*Exercise objective*
Set down exactly the lines below, starting at the one that contains "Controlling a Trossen" and ending at the one that contains "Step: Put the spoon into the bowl", with both of those lines included and nothing else.

*Information shown*

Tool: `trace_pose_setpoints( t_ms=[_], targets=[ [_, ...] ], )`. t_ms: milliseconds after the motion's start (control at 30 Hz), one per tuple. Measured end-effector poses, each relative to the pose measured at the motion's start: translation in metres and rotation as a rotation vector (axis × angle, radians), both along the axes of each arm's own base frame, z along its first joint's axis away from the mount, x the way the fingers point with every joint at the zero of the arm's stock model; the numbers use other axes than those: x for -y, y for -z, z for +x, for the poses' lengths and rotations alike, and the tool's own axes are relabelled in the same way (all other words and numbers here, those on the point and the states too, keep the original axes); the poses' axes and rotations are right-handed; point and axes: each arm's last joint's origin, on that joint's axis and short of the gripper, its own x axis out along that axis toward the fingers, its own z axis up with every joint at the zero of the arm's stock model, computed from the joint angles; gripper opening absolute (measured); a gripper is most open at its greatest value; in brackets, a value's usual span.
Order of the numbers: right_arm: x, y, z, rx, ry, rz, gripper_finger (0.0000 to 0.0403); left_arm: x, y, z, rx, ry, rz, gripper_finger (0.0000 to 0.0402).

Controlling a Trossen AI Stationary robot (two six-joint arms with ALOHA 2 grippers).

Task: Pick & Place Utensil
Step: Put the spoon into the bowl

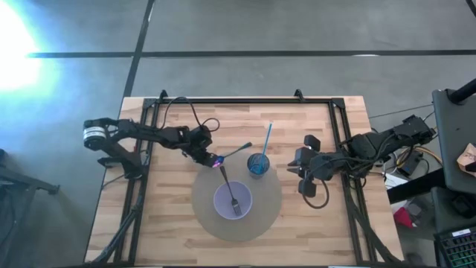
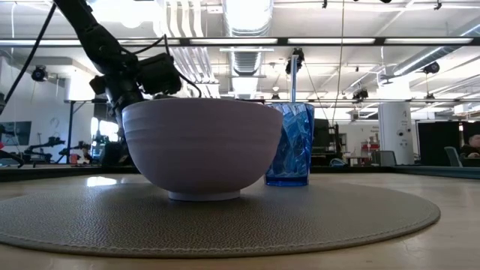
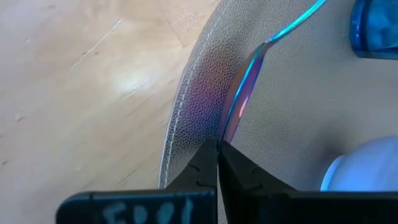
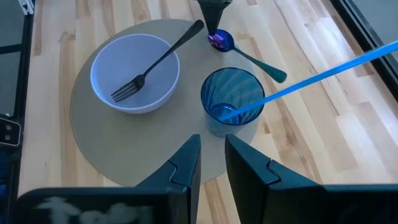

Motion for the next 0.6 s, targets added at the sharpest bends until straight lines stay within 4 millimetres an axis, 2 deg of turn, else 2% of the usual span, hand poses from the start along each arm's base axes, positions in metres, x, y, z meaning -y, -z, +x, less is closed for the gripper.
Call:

*Response*
Controlling a Trossen AI Stationary robot (two six-joint arms with ALOHA 2 grippers).

Task: Pick & Place Utensil
Step: Put the spoon into the bowl

The exercise is finished and nothing remains.